Condominium, apartment and flat accounted for 46.1% of the total overhang in residential property, followed by two-and three-storey terrace (29.9%) and semidetached and detached houses (12.8%).
Jones Lang Wootton ED Prem Kumar said the demand and supply parameters for serviced apartments have not reach a point of equilibrium.
“The serviced apartments segment would require more time for market-driven adjustments to take place.
“On the supply side, developers are conscious of the current market scenario and have been exercising restraint in order not to further flood the market. This is extremely crucial to expedite the overall target to achieve market equilibrium,” he told The Malaysian Reserve.
It is hard to predict when the country’s property market will “achieve market equilibrium” as new supplies keep coming in despite the stringent credit conditions for property purchases, he said.
On a quarterly basis, however, the residential overhang declined from a total of 32,810 units valued at RM19.76 billion in 2Q19 to 31,092 units valued at RM18.77 billion in 3Q19.
The overhang of commercial property at the end of September last year also dropped from 25,616 units valued at RM20.31 billion in 2Q19 to 24,820 units (RM19.81 billion).
Prem said HOC had contributed in reducing the unsold numbers, but other catalysts would be required to spur the market.
“The market phenomenon in Malaysia is unique whereby there appears to be a greater preference for newly launched developments as opposed to completed developments, albeit the completed are relatively brand new with greater product visibility.

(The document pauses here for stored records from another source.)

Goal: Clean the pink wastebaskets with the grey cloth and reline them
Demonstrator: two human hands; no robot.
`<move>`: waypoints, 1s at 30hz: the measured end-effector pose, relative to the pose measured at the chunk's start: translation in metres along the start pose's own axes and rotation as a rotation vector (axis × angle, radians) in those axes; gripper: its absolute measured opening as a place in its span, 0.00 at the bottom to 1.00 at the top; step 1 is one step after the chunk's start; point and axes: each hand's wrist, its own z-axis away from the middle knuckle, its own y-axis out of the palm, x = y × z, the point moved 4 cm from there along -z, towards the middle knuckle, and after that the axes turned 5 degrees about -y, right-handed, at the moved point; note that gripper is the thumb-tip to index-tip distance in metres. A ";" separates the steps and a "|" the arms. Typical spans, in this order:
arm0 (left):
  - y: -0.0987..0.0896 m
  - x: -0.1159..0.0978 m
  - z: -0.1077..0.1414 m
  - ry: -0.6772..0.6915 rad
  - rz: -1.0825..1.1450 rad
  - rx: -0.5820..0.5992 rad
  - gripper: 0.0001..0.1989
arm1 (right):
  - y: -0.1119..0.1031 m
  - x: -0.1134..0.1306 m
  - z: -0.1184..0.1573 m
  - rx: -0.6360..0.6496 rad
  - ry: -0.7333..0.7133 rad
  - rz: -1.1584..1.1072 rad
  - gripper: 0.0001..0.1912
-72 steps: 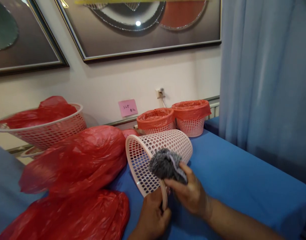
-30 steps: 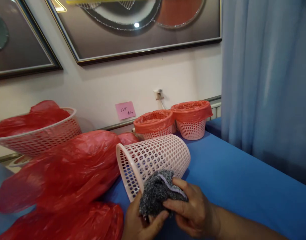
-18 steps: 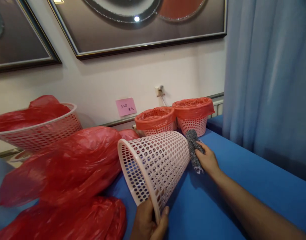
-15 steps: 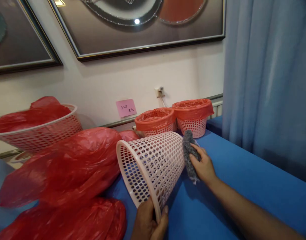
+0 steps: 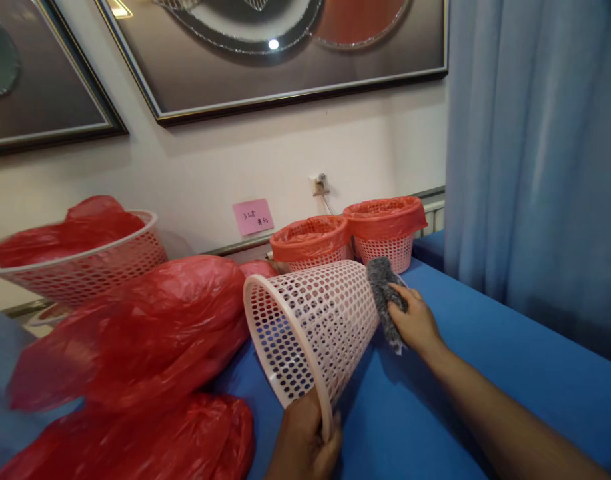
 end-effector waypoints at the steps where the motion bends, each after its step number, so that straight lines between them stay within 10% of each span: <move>1: 0.002 0.001 0.000 -0.005 -0.006 0.019 0.09 | 0.000 -0.010 -0.008 -0.005 0.072 -0.005 0.22; 4: 0.007 0.006 0.000 -0.013 -0.005 0.047 0.07 | -0.003 -0.002 -0.004 -0.014 0.048 -0.054 0.23; 12: 0.013 0.006 -0.005 0.007 -0.024 0.109 0.11 | -0.027 0.112 0.102 0.172 -0.796 -0.303 0.34; 21: -0.017 0.008 0.017 -0.039 0.128 -0.249 0.20 | -0.026 0.119 0.098 0.277 -0.932 -0.296 0.32; 25: -0.015 0.013 0.020 -0.023 0.202 -0.216 0.14 | -0.020 0.120 0.109 0.252 -0.999 -0.232 0.30; 30: -0.014 0.003 0.009 -0.036 0.161 -0.207 0.15 | -0.017 0.076 0.058 0.037 -0.559 -0.069 0.26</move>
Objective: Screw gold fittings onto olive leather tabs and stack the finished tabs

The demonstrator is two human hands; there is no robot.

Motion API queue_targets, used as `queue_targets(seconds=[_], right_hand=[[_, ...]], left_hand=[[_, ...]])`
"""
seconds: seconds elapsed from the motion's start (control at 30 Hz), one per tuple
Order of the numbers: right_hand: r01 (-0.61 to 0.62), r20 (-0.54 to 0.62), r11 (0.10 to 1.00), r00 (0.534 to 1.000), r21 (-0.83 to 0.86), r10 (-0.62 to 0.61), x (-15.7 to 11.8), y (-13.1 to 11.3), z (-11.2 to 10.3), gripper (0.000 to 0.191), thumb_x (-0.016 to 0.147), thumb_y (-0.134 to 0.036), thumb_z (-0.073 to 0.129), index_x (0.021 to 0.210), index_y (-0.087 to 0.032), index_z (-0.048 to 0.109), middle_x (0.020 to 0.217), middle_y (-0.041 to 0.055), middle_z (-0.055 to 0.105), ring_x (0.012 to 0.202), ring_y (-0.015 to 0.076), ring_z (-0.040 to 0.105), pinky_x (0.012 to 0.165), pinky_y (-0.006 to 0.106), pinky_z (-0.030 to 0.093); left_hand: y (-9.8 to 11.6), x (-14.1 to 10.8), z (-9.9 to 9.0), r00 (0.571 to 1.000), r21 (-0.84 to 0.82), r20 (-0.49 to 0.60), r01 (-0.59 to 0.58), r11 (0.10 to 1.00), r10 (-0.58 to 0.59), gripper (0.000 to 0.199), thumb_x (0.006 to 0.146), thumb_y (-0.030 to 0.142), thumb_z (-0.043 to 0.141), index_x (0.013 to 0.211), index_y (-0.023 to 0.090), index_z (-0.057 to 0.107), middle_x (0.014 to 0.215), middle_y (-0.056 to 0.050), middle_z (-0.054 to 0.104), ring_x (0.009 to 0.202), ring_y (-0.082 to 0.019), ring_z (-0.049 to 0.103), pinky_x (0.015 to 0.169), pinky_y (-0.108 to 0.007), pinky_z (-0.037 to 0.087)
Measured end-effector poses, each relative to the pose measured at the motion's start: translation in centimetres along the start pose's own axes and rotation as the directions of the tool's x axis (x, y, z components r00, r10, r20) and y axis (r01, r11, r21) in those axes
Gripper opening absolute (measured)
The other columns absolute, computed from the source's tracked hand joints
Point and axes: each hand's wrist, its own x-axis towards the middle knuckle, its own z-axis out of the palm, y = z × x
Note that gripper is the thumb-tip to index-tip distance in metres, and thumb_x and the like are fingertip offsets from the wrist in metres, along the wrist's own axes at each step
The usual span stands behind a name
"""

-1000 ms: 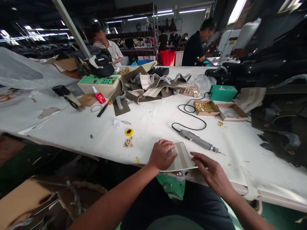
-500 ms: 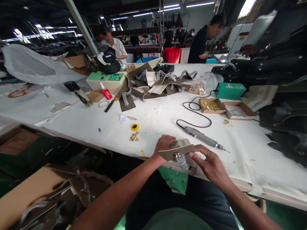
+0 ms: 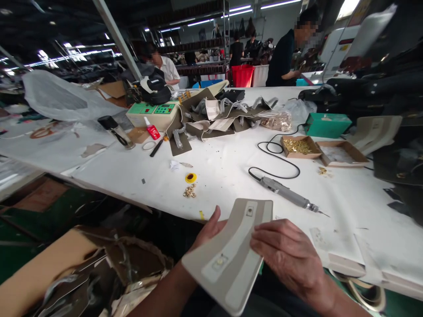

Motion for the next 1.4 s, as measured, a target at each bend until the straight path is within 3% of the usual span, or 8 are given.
queue_targets(seconds=[0.1,0.23,0.43,0.6,0.8,0.93,1.23,1.4], right_hand=[[0.053,0.087,0.999,0.995,-0.007,-0.053,-0.1,-0.4,0.4,0.033,0.101,-0.013,0.059,0.132,-0.019,0.066,0.118,0.0093,0.077,0.119,0.0262,0.067,0.094,0.042,0.054],[-0.031,0.169,0.998,0.985,-0.058,0.04,-1.5,0.7,0.1,0.033,0.099,-0.016,0.062,0.13,-0.022,0.066,0.128,0.0087,0.073,0.128,0.0293,0.06,0.1,0.046,0.051],[-0.112,0.019,0.984,0.993,-0.14,0.116,-2.7,1.2,0.0,0.035,0.095,-0.011,0.062,0.125,-0.026,0.069,0.135,0.0085,0.069,0.142,0.0351,0.047,0.102,0.052,0.049],[-0.174,-0.125,0.979,0.979,-0.106,0.16,-0.7,-0.4,1.2,0.038,0.096,-0.008,0.06,0.129,-0.027,0.067,0.136,0.0125,0.067,0.118,0.0273,0.066,0.086,0.041,0.057],[0.037,-0.029,0.999,0.999,-0.011,-0.037,2.1,-1.6,3.6,0.025,0.108,-0.022,0.046,0.118,-0.02,0.068,0.126,0.012,0.074,0.132,0.0289,0.06,0.096,0.044,0.057],[0.033,0.03,0.996,0.999,0.086,-0.036,2.9,-2.5,4.7,0.022,0.108,-0.022,0.048,0.112,-0.02,0.069,0.115,0.0096,0.078,0.119,0.0232,0.069,0.094,0.039,0.059],[-0.338,-0.197,0.93,0.911,0.141,0.361,2.7,-0.3,0.3,0.033,0.096,-0.014,0.066,0.127,-0.027,0.069,0.112,0.0083,0.072,0.098,0.0212,0.071,0.079,0.031,0.062],[-0.35,-0.013,0.936,0.936,0.044,0.351,2.1,2.9,0.1,0.03,0.102,-0.022,0.061,0.13,-0.028,0.069,0.115,0.01,0.069,0.098,0.022,0.071,0.08,0.033,0.061]], left_hand=[[0.9,-0.3,0.4,0.994,-0.146,0.021,0.107,0.983,-0.105,0.062,0.085,0.07,0.068,0.103,0.011,0.075,0.087,-0.013,0.074,0.069,-0.022,0.067,0.067,-0.035,0.054],[1.6,-0.2,0.3,0.986,-0.107,-0.16,-0.057,0.993,0.039,0.038,0.081,0.043,0.083,0.105,0.015,0.074,0.089,-0.008,0.075,0.073,-0.019,0.067,0.071,-0.031,0.052],[2.0,0.3,0.7,0.933,0.184,-0.272,-0.189,0.965,0.235,0.047,0.084,0.05,0.08,0.113,0.014,0.074,0.105,-0.012,0.076,0.098,-0.026,0.069,0.089,-0.037,0.053],[1.3,-0.2,1.0,0.784,0.502,-0.491,-0.102,0.859,0.38,0.076,0.074,0.053,0.087,0.137,0.022,0.059,0.12,-0.009,0.066,0.095,-0.02,0.064,0.079,-0.03,0.052],[1.3,-1.6,2.4,0.955,0.015,-0.252,-0.158,0.987,0.157,0.07,0.091,0.076,0.055,0.131,0.019,0.066,0.116,-0.012,0.072,0.112,-0.029,0.067,0.09,-0.039,0.056],[1.3,-1.2,3.1,0.946,-0.114,-0.306,-0.143,0.983,0.102,0.041,0.087,0.056,0.075,0.104,0.018,0.075,0.099,-0.009,0.076,0.103,-0.026,0.07,0.093,-0.034,0.055],[0.9,-0.9,3.6,0.961,0.106,-0.229,-0.136,0.985,0.157,0.045,0.092,0.049,0.073,0.123,0.017,0.072,0.114,-0.01,0.078,0.105,-0.027,0.072,0.099,-0.038,0.053],[1.9,-1.5,4.3,0.971,0.356,-0.149,-0.124,0.926,0.187,0.048,0.097,0.054,0.065,0.127,0.017,0.072,0.12,-0.009,0.076,0.118,-0.03,0.066,0.103,-0.038,0.05]])
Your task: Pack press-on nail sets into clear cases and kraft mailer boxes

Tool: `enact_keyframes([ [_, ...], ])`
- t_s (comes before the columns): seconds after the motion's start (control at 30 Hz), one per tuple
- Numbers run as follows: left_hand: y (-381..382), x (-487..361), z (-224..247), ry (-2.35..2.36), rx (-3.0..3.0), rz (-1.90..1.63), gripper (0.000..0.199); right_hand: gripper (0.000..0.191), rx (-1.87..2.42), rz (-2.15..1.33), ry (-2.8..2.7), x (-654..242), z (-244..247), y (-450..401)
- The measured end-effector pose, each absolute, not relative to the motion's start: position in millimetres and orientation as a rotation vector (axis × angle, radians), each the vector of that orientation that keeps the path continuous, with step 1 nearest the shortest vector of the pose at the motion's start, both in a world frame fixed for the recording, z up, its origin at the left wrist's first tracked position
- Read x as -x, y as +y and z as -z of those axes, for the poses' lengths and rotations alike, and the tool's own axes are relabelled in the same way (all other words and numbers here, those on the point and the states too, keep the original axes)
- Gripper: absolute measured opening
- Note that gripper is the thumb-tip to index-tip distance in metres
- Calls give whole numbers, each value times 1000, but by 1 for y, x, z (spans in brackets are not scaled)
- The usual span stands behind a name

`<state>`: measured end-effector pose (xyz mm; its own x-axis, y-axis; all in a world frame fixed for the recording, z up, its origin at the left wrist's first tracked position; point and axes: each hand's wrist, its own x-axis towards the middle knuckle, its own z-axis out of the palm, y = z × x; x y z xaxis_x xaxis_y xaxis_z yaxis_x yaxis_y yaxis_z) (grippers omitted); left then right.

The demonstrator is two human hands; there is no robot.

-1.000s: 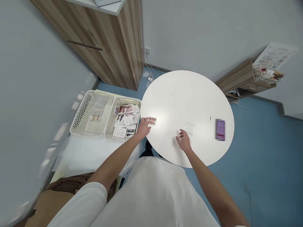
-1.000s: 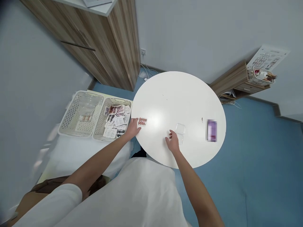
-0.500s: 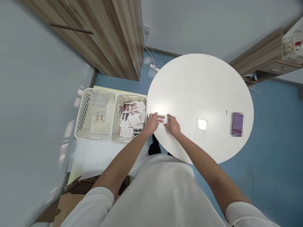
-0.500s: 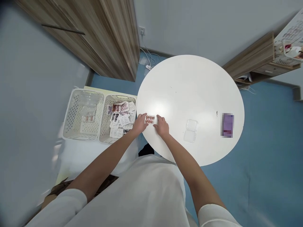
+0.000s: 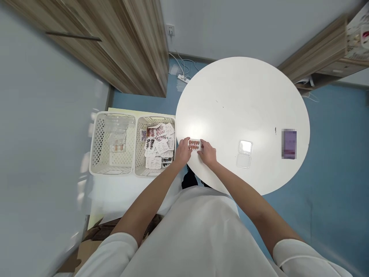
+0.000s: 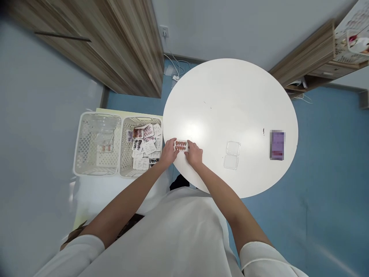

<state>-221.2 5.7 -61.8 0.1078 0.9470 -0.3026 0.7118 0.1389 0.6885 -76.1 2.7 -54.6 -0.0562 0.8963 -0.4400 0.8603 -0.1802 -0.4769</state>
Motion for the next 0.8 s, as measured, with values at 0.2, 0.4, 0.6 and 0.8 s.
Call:
enact_keyframes([
  [0.2, -6, 209, 58, 1538, -1563, -472, 58, 59, 1874, -1268, -1823, 47, 57, -10],
  [0.4, -20, 181, 45, 1381, -1619, -503, 63, 66, 1796, -1204, -1826, 7, 43, -35],
  [0.6, -43, 134, 20, 1278, -1695, -513, 64, 66, 1721, -1136, -1843, -51, 21, -68],
  [0.8, -64, 83, 13, 1150, -1762, -478, 64, 66, 1716, -1127, -1819, -114, 17, -101],
])
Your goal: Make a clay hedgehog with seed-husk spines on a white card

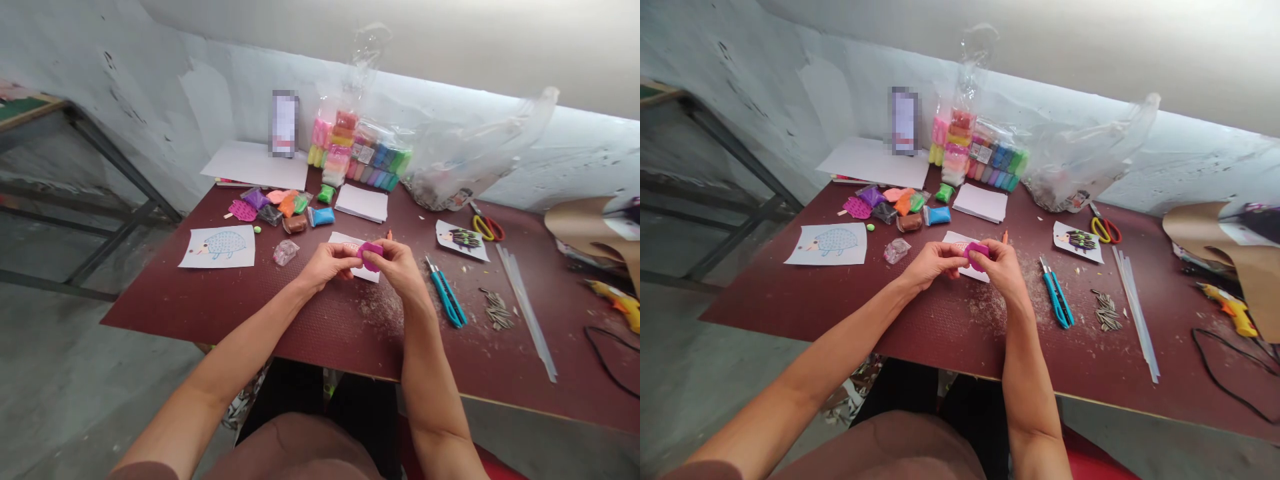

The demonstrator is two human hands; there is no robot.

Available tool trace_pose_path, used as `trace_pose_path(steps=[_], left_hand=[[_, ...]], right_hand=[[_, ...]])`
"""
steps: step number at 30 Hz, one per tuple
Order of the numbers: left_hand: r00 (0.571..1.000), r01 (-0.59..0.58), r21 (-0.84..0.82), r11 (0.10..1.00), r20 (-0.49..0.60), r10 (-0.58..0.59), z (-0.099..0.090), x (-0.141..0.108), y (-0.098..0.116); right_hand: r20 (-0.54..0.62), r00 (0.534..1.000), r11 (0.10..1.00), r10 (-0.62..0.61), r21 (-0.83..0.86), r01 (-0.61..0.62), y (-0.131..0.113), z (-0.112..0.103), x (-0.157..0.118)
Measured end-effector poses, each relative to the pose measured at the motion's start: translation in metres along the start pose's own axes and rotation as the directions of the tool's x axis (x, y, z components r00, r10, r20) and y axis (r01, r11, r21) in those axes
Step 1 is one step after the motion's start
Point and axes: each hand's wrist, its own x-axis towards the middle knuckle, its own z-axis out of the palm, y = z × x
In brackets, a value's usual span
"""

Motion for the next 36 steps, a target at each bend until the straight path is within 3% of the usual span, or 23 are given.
trace_pose_path(steps=[7,15,20,24,26,28,32,36], left_hand=[[0.998,-0.055,0.049,0.997,0.036,0.053,-0.003,0.000,0.000],[0.984,-0.177,0.134,0.975,0.001,0.179,0.001,0.002,-0.004],[0.990,-0.128,0.188,0.974,0.088,0.113,-0.017,0.002,0.008],[0.982,-0.151,0.186,0.971,-0.081,0.168,-0.038,0.004,0.020],[0.981,-0.146,0.189,0.971,-0.102,0.168,-0.043,0.005,0.022],[0.987,-0.131,0.192,0.972,-0.066,0.146,-0.040,0.004,0.021],[0.984,-0.147,0.160,0.976,0.121,0.129,-0.024,0.002,0.012],[0.982,-0.133,0.068,0.989,0.143,0.122,-0.017,0.003,0.004]], right_hand=[[0.028,0.999,1.000,0.020,0.017,-0.020,-0.003,-0.001,-0.002],[0.042,0.999,0.999,0.030,0.015,-0.030,-0.003,0.003,0.000],[-0.009,1.000,1.000,0.020,0.009,-0.020,-0.001,0.001,0.000],[-0.015,0.999,1.000,0.030,0.010,-0.030,0.000,-0.002,0.000],[0.002,0.999,0.999,0.034,0.014,-0.034,0.000,-0.001,0.000],[0.023,0.999,0.999,0.035,0.022,-0.035,0.000,0.001,0.000],[0.047,0.999,1.000,0.013,0.027,-0.014,0.003,0.006,0.001],[0.064,0.998,0.999,0.023,0.025,-0.025,0.005,0.008,0.001]])
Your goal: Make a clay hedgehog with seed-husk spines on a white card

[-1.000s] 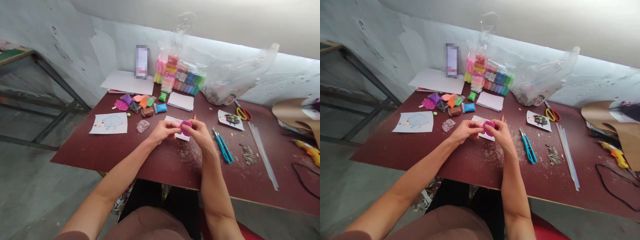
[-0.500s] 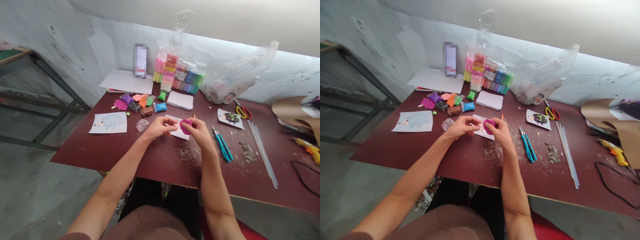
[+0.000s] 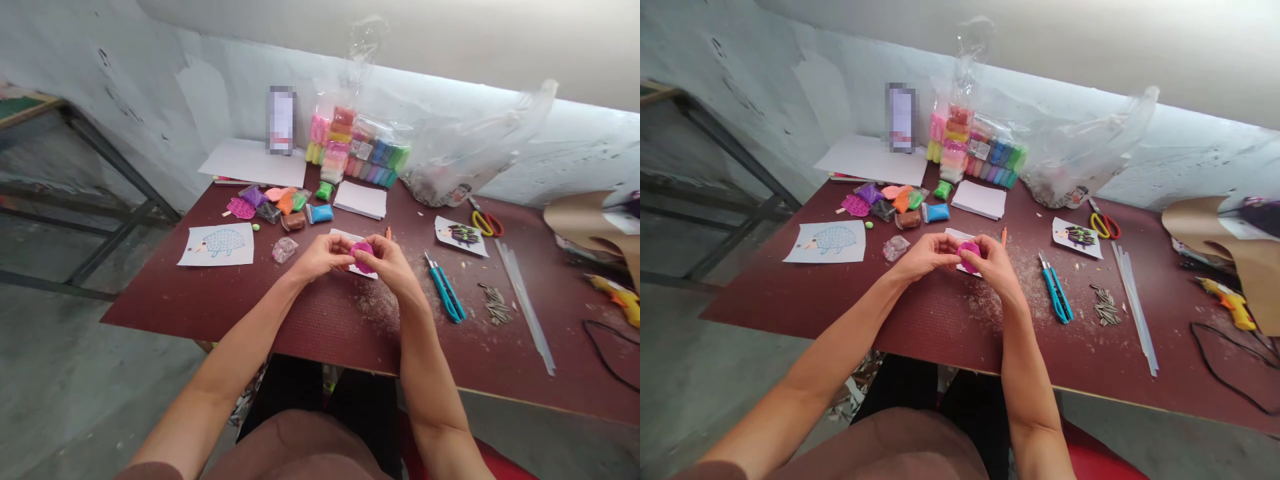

“The market mindset should be changed that completed units are better value for money with significantly reduced uncertainties in terms of product quality, branding and profile, among others,” he said.
Prem said developers should formulate pricing policy and strategies which place completed units on a more attractive platform from the perspective of potential buyers compared to the newly launched and ongoing developments.